ASSIGNMENT:
From the first line to the last, repeat the data exactly and drop the pictures.

MATERIAL PROVIDED:
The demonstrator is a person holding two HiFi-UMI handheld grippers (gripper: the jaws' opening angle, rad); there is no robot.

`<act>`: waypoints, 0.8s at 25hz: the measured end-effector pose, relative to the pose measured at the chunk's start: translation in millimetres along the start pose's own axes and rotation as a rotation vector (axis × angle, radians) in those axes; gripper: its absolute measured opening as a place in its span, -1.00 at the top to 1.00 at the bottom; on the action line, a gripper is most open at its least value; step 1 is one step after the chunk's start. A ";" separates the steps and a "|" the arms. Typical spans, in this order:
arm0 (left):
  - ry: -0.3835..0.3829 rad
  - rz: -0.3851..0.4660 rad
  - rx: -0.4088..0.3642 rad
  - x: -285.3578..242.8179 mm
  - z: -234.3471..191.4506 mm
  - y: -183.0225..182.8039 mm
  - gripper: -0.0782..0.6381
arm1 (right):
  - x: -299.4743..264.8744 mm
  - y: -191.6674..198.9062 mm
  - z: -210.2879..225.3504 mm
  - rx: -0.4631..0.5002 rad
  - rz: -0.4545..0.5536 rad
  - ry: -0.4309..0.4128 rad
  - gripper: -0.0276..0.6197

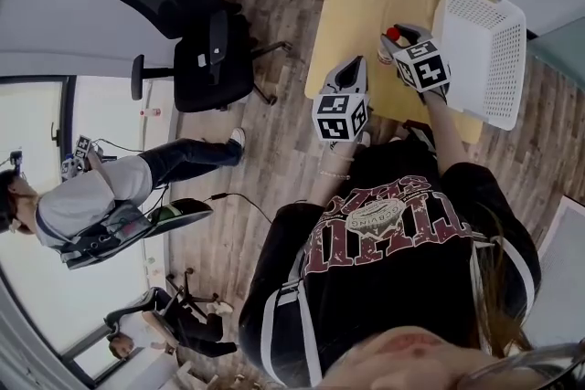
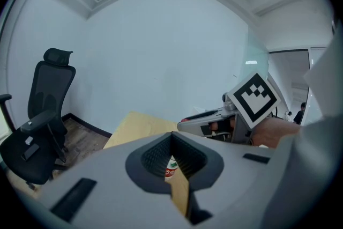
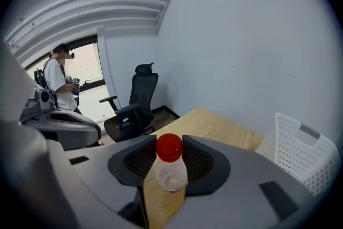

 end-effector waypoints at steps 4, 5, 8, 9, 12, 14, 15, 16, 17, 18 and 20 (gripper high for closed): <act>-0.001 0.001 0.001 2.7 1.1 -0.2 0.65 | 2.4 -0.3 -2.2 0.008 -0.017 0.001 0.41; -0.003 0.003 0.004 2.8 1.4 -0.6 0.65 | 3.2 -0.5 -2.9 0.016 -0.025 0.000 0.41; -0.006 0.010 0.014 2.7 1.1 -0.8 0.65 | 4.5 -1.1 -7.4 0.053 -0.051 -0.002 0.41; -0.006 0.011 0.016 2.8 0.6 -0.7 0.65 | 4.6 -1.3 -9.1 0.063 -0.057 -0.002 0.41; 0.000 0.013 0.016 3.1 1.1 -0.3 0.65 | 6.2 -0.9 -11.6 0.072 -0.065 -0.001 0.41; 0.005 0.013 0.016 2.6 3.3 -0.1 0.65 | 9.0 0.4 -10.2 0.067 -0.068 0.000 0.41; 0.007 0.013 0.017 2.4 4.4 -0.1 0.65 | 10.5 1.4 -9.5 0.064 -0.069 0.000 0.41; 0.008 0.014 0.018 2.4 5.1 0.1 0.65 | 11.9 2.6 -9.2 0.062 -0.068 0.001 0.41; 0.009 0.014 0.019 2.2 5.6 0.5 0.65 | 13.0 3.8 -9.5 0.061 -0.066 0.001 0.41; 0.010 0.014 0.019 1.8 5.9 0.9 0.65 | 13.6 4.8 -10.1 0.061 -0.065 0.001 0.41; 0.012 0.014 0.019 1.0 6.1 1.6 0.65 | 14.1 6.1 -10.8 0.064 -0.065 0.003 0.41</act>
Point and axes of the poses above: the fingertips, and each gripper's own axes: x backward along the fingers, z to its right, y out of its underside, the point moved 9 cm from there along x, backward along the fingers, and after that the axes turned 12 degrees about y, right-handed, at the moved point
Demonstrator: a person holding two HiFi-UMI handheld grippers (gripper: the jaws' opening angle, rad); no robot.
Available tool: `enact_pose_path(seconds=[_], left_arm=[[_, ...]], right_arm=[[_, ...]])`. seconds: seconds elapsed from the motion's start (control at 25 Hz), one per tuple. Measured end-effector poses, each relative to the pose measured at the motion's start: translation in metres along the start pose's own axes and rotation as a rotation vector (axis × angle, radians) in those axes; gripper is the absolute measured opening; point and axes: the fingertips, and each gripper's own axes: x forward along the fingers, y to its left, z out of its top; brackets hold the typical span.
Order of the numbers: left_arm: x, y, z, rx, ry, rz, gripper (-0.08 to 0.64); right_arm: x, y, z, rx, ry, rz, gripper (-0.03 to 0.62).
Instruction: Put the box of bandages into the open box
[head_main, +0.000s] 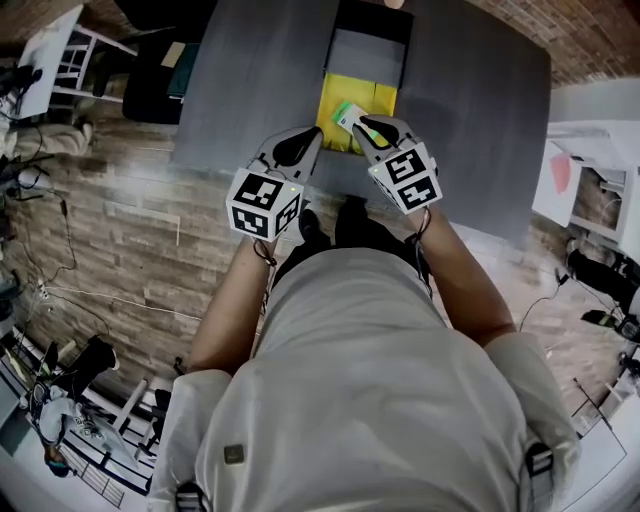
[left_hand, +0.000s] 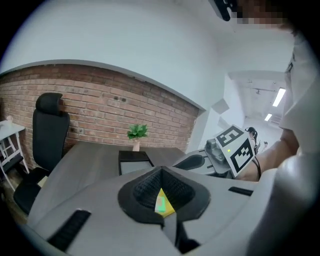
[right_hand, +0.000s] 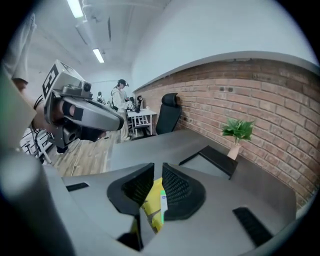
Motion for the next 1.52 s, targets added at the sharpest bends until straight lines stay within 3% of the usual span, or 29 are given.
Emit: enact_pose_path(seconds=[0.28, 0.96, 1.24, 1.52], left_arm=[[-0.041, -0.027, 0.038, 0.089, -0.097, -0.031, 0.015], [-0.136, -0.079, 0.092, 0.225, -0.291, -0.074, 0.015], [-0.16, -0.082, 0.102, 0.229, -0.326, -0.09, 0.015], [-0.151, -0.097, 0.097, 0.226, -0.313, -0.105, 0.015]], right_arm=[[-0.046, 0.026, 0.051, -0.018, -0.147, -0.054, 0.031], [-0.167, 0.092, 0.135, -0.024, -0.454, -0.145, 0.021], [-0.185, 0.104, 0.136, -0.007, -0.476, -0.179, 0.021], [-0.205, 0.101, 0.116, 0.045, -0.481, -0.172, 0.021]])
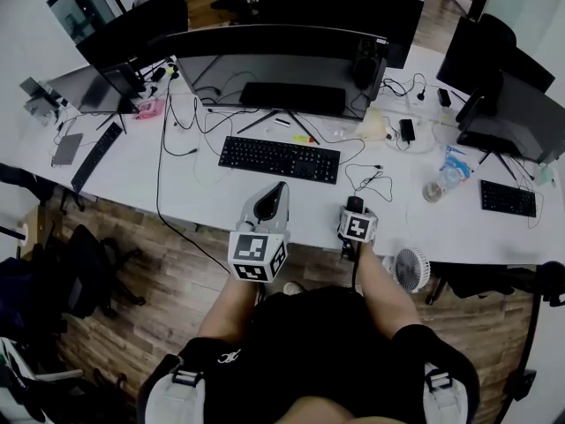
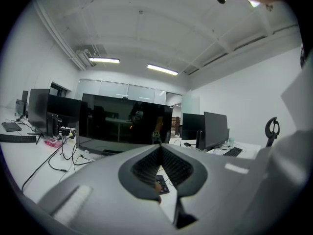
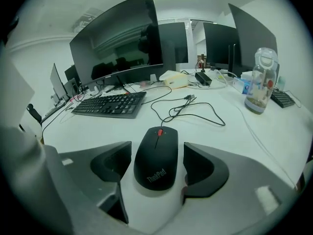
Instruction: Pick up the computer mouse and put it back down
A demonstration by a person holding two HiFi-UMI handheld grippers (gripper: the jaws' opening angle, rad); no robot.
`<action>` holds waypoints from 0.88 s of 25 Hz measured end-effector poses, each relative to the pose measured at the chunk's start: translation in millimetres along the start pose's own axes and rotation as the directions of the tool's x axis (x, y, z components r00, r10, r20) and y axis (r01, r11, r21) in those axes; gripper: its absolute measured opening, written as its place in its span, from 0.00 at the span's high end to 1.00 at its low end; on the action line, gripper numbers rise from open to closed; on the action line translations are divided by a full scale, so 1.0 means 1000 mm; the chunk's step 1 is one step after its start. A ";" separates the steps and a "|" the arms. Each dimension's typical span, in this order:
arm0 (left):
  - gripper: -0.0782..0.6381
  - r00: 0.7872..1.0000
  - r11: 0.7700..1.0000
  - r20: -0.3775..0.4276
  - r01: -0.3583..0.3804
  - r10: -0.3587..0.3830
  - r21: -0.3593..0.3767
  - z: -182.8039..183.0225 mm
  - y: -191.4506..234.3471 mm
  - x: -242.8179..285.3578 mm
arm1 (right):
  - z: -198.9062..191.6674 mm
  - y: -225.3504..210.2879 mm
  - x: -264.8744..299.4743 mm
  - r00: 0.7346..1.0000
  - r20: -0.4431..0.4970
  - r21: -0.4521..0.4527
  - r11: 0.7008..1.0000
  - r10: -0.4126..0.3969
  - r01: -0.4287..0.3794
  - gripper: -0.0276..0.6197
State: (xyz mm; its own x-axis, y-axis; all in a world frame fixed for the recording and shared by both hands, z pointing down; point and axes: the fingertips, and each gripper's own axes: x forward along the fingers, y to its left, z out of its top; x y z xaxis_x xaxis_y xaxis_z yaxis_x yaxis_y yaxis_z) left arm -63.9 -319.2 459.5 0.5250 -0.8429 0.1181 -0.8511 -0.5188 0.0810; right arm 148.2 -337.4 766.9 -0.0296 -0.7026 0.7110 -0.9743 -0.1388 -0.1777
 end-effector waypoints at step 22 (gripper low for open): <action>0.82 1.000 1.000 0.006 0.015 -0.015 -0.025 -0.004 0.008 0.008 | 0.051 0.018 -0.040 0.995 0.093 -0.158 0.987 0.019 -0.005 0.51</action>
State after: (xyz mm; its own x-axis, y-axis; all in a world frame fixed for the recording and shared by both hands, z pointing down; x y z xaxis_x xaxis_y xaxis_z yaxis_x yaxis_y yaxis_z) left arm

RESULT OF THIS EXERCISE:
The demonstrator is a person holding two HiFi-UMI handheld grippers (gripper: the jaws' opening angle, rad); there is no robot.

`<act>`: waypoints, 0.8s at 25hz: the measured end-effector pose, relative to the pose measured at the chunk's start: translation in millimetres along the start pose's own axes and rotation as a rotation vector (axis × angle, radians) in those axes; gripper: its absolute measured opening as a place in its span, -1.00 at the top to 1.00 at the bottom; on the action line, a gripper is most open at its least value; step 1 is one step after the chunk's start. A ";" separates the steps and a "|" the arms. Typical spans, in this order:
arm0 (left):
  - ry: -0.3835..0.3829 rad
  - rz: -0.3851..0.4660 rad
  - rx: -0.4088..0.3642 rad
  - x: -285.3578..242.8179 mm
  - z: -234.3471..191.4506 mm
  - y: -183.0225..182.8039 mm
  - gripper: -0.0782..0.6381
arm1 (right):
  - x: -299.4743..264.8744 mm
  - y: -191.6674..198.9062 mm
  - z: -210.2879..225.3504 mm
  - rx: -0.4631..0.5002 rad
  - rz: -0.4545..0.5536 rad
  - ry: -0.4309..0.4128 rad
  - gripper: -0.0276..0.6197


 end-effector waypoints at steps 4, 5, 8, 9, 12, 14, 15, 16, 17, 18 and 20 (gripper high for closed): <act>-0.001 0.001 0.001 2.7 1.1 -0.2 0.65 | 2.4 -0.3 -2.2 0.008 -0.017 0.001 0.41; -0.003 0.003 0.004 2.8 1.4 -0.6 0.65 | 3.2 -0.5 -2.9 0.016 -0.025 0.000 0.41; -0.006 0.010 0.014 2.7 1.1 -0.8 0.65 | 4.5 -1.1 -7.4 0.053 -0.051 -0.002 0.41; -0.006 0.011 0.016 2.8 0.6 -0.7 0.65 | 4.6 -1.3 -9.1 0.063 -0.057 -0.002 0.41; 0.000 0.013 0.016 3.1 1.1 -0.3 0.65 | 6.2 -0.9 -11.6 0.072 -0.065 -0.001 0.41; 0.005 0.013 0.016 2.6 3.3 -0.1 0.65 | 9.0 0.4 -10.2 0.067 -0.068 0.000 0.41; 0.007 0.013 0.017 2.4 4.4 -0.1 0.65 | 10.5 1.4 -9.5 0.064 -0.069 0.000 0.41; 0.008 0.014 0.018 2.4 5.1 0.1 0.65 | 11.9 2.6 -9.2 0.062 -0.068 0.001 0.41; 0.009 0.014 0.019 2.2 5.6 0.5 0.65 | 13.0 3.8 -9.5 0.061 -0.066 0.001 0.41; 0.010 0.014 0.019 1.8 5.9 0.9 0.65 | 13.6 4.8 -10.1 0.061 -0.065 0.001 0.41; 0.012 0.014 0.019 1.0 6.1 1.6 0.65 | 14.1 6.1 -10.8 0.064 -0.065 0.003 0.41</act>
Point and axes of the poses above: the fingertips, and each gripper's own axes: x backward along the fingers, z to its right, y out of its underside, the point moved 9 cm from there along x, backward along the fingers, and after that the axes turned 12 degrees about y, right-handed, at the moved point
Demonstrator: a person holding two HiFi-UMI handheld grippers (gripper: the jaws' opening angle, rad); no robot.
Available tool: `enact_pose_path(seconds=[_], left_arm=[[_, ...]], right_arm=[[_, ...]])`. seconds: seconds elapsed from the motion's start (control at 25 Hz), one per tuple. Measured end-effector poses, each relative to the pose measured at the motion's start: translation in metres along the start pose's own axes and rotation as a rotation vector (axis × angle, radians) in those axes; gripper is the absolute measured opening; point and axes: the fingertips, and each gripper's own axes: x forward along the fingers, y to its left, z out of its top; brackets hold the typical span.
Order of the numbers: left_arm: x, y, z, rx, ry, rz, gripper (-0.08 to 0.64); right_arm: x, y, z, rx, ry, rz, gripper (-0.03 to 0.62).
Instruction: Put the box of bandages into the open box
[head_main, +0.000s] 
[left_hand, +0.000s] 
[right_hand, +0.000s] 
Motion for the next 1.52 s, targets added at the sharpest bends until straight lines stay within 3% of the usual span, or 29 are given.
Emit: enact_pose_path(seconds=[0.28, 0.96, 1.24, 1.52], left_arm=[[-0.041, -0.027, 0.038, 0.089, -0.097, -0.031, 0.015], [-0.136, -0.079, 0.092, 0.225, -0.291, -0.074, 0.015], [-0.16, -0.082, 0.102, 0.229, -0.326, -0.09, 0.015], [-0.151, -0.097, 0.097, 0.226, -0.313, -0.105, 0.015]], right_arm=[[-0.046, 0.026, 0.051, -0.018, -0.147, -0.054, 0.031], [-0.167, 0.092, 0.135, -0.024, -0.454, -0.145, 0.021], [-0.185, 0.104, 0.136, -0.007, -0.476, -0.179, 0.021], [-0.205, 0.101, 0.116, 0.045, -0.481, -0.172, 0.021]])
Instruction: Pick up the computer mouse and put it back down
A demonstration by a person holding two HiFi-UMI handheld grippers (gripper: the jaws' opening angle, rad); no robot.
`<action>` holds waypoints from 0.88 s of 25 Hz measured end-effector poses, each relative to the pose measured at the chunk's start: translation in millimetres along the start pose's own axes and rotation as the directions of the tool's x axis (x, y, z components r00, r10, r20) and y axis (r01, r11, r21) in those axes; gripper: its absolute measured opening, written as its place in its span, from 0.00 at the span's high end to 1.00 at its low end; on the action line, gripper numbers rise from open to closed; on the action line translations are divided by a full scale, so 1.0 means 1000 mm; the chunk's step 1 is one step after its start. A ";" separates the steps and a "|" the arms. Each dimension's typical span, in this order:
arm0 (left):
  - gripper: -0.0782..0.6381
  - r00: 0.7872..1.0000
  - r11: 0.7700..1.0000
  - r20: -0.3775..0.4276
  - r01: -0.3583..0.3804
  - r10: -0.3587..0.3830
  - r21: -0.3593..0.3767
  - z: -182.8039..183.0225 mm
  - y: -191.4506..234.3471 mm
  - x: -242.8179..285.3578 mm
arm1 (right):
  - z: -198.9062..191.6674 mm
  - y: -225.3504..210.2879 mm
  - x: -264.8744..299.4743 mm
  - r00: 0.7346..1.0000
  - r20: -0.4431..0.4970
  - r21: -0.4521..0.4527
  - r11: 0.7008..1.0000
  - r10: -0.4126..0.3969
  - r01: -0.4287..0.3794
  - gripper: -0.0276..0.6197
State: (xyz mm; its own x-axis, y-axis; all in a world frame fixed for the recording and shared by both hands, z pointing down; point and axes: the fingertips, and each gripper's own axes: x forward along the fingers, y to its left, z out of its top; x y z xaxis_x xaxis_y xaxis_z yaxis_x yaxis_y yaxis_z) left arm -63.9 -319.2 459.5 0.5250 -0.8429 0.1181 -0.8511 -0.5188 0.0810; right arm 148.2 -337.4 766.9 -0.0296 -0.7026 0.7110 -0.9743 -0.1388 -0.1777
 end-effector waypoints at step 22 (gripper low for open): <action>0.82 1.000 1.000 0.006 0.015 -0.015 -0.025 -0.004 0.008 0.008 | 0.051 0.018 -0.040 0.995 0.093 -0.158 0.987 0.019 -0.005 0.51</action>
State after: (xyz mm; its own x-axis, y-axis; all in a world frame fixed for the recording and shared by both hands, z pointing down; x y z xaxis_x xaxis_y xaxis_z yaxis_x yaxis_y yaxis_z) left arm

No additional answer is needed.